The Genetic Information Nondisclosure Act (GINA) of 2014 would make it illegal for anyone in a state or local government to disclose the genetic information of any person unless the disclosure is necessary to protect the health, safety, or welfare of another person, according to the National Conference of State Legislatures (NCSL).
The bill has not yet received a hearing in the California state legislature, but it has gained momentum in other states.
In a statement, NCSL said that it supports the legislation, and that it was drafted with “the understanding that the data will be shared by state, local, and tribal governments, as well as private companies and individuals who would be legally required to disclose it.”
The bill would also prohibit disclosure of the genetic code without a valid reason.
California already has the state’s first statewide law that allows disclosure of genetic information in the name of public health.
But the legislation has a provision in it that would exempt the genetic data from disclosure if it “would be necessary to obtain a court order authorizing disclosure of a genetic information,” the NCSLL said.
The bill’s language also requires state agencies to notify people of their right to request a genetic test before it is disclosed, and the bill would require them to disclose information about a person’s genetic test results and any related genetic information.

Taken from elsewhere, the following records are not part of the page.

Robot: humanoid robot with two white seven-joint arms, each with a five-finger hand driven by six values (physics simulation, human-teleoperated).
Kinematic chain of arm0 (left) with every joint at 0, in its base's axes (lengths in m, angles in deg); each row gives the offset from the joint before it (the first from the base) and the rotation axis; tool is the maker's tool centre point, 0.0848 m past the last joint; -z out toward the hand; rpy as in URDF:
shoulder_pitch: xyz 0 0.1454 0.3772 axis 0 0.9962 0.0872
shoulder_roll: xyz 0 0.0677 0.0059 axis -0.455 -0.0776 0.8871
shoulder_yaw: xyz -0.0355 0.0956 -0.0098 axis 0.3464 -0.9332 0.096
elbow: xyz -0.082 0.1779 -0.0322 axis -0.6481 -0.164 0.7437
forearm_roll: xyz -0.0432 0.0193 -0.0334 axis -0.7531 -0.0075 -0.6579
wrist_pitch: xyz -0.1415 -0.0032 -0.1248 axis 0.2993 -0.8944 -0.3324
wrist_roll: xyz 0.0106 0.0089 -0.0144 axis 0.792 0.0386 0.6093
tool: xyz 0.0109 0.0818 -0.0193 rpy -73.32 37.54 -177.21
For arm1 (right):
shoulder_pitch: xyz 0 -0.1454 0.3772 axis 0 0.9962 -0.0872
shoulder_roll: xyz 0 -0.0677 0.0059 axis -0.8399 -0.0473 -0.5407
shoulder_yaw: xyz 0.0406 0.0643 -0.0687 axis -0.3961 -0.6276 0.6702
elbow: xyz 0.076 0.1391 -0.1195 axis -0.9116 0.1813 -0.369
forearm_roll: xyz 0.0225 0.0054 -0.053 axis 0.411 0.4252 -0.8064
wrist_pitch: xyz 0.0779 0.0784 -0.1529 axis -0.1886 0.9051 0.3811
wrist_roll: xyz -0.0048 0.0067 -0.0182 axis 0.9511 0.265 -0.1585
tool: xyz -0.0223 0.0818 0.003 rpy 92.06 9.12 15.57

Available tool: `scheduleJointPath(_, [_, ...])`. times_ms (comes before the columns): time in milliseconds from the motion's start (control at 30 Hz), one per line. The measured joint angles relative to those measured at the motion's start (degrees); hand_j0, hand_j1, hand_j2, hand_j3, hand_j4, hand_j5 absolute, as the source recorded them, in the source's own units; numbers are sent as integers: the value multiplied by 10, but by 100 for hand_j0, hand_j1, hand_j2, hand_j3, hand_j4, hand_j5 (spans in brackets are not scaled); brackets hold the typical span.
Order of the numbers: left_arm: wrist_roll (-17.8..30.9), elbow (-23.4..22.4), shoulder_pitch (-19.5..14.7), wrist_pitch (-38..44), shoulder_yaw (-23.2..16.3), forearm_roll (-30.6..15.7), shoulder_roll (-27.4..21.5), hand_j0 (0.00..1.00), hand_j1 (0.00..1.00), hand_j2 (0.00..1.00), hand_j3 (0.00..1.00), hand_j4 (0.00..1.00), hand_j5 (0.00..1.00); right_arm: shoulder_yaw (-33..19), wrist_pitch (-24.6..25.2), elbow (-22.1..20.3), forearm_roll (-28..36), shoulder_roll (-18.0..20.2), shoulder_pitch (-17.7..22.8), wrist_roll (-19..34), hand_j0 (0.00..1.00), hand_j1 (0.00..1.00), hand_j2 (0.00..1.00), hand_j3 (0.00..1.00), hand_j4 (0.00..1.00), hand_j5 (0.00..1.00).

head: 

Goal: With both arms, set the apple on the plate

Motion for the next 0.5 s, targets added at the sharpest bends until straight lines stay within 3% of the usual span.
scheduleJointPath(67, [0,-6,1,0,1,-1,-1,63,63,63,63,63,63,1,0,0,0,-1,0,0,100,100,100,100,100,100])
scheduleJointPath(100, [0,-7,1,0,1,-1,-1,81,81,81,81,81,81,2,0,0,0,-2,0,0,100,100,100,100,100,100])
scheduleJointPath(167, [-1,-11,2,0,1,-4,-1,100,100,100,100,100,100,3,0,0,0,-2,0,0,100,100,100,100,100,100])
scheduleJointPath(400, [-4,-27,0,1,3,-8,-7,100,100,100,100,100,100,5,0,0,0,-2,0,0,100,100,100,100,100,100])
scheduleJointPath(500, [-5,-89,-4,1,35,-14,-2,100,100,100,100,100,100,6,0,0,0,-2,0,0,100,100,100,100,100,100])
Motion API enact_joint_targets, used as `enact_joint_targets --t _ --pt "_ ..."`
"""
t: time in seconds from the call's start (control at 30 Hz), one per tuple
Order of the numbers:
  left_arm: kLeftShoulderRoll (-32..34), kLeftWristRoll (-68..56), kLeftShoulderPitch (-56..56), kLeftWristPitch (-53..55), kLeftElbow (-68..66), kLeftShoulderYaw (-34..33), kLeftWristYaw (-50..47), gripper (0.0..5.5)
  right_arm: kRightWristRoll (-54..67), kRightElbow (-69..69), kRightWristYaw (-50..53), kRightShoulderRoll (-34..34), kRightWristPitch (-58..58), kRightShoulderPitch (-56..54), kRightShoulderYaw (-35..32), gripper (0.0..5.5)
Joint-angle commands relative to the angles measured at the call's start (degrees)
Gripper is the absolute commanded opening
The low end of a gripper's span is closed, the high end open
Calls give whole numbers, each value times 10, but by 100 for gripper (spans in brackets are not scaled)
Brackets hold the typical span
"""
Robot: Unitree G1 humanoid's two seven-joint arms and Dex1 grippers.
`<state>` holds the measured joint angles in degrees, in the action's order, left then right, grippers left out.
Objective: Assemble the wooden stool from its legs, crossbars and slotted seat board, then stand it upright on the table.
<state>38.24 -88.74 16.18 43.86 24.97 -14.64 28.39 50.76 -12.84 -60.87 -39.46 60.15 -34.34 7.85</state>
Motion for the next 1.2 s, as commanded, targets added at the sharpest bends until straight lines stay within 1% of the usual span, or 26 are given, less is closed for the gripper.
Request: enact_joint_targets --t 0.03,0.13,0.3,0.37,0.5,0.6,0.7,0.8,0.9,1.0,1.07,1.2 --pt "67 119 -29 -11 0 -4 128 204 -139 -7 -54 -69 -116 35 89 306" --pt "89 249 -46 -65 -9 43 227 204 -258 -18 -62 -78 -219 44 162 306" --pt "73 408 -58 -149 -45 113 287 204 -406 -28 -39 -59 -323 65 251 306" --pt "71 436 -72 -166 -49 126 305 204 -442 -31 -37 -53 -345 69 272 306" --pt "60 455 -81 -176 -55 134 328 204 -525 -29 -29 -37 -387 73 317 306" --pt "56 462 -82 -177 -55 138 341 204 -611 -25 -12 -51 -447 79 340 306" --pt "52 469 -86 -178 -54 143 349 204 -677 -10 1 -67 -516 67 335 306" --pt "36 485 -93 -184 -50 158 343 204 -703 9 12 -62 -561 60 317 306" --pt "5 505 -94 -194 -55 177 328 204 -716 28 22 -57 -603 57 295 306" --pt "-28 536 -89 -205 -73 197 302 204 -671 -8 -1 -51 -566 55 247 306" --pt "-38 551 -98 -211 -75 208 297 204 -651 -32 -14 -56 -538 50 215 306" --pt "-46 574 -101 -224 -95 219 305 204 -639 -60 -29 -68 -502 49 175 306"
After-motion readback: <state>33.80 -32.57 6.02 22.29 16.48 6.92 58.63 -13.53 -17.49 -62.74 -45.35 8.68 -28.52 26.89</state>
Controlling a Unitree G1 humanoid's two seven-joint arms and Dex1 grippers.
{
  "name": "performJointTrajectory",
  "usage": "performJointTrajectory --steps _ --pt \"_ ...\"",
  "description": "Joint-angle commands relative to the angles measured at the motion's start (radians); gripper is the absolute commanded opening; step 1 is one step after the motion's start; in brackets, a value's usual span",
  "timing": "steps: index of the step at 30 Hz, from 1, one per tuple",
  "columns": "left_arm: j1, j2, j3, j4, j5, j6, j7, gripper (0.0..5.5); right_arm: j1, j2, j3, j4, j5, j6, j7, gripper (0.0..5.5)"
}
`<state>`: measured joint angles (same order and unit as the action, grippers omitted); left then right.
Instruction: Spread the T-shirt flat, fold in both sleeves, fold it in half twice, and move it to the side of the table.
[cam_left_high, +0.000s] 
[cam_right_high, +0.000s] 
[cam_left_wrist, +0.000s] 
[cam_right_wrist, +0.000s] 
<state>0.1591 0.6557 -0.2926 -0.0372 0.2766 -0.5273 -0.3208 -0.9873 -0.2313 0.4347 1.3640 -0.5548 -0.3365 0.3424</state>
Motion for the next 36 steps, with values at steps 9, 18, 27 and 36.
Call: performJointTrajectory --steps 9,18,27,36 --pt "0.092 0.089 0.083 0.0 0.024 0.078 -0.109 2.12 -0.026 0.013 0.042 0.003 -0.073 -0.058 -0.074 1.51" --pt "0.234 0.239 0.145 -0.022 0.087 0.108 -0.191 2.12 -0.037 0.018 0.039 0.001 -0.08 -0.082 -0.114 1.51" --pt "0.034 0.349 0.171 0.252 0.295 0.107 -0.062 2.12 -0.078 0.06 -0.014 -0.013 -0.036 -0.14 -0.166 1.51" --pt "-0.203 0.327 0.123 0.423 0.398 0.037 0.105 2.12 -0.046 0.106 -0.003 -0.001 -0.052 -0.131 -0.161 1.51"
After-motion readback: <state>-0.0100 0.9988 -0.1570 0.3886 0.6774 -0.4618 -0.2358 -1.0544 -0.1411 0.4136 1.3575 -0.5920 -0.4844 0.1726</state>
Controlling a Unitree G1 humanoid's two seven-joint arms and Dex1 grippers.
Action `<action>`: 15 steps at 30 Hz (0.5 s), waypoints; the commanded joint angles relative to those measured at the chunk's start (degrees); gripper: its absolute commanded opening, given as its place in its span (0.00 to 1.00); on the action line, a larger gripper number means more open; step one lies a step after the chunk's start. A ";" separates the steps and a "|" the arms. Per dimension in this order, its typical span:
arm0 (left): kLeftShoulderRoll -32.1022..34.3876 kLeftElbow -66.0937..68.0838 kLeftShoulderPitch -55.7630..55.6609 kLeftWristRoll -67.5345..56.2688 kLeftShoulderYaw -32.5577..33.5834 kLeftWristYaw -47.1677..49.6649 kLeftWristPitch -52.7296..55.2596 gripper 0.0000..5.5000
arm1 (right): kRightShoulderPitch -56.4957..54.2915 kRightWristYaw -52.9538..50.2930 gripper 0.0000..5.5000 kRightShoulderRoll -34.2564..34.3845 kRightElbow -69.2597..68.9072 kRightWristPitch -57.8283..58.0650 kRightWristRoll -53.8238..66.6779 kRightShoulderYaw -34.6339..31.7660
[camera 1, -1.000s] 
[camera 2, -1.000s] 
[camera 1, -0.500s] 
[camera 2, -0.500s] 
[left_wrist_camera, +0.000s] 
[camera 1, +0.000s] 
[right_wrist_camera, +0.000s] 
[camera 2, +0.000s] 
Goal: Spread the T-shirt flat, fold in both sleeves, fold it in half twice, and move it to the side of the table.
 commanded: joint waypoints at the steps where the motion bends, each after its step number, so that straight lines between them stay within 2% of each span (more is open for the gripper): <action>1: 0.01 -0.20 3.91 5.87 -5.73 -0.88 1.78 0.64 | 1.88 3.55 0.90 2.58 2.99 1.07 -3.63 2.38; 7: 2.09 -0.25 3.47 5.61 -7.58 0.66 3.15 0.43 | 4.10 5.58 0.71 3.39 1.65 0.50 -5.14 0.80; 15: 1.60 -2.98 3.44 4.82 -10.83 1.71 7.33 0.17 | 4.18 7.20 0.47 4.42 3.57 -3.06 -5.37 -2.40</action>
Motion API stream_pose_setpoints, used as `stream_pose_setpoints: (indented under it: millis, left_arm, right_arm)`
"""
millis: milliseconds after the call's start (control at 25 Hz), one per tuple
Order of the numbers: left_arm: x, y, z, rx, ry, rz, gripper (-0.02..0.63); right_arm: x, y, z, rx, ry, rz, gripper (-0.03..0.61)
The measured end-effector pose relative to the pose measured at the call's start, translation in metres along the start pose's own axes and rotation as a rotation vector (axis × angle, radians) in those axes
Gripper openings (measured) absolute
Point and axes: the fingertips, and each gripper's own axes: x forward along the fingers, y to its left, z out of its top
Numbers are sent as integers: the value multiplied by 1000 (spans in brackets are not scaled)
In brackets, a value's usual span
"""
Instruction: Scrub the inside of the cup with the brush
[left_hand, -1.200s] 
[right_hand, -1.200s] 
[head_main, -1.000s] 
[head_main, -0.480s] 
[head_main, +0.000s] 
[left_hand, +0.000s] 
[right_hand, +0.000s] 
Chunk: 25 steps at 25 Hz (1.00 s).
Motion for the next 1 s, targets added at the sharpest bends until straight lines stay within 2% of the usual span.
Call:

Under the proposed legislation, California would be the first state in the nation to have such a law.
“This is a biggie for California,” said Kristina Eiseman, an assistant professor of law at the University of California, Berkeley, who studies the legal implications of data privacy laws.
“We have a national framework that requires disclosure of private health information, but California has the lowest disclosure standards for medical information.”
California also has the second-lowest rate of medical records being opened and shared by private entities, according the NCSL.
California has had a policy of not disclosing genetic information since the state passed a law in 2008, when it passed a privacy law to protect people with genetic information from sharing it.
The California law was struck down by the California Supreme Court in 2014.
Eisman said that the bill could be a useful tool for policymakers to understand the current privacy landscape in the state.
“It gives you a legal framework, and gives you the ability to say, ‘We can do this, but what do we do about it?’
That’s a good starting point for us.” “
The California state constitution prohibits the state from disclosing genetic data.
That’s a good starting point for us.”
Eismer said that if the California bill is passed, California will join the more than a dozen states that have passed legislation that addresses data privacy, including New York, Washington, Connecticut, Vermont, and Rhode Island.
But Eismers worries that it could lead to unintended consequences.
“There is a growing consensus among experts that genetic information should be protected,” she said.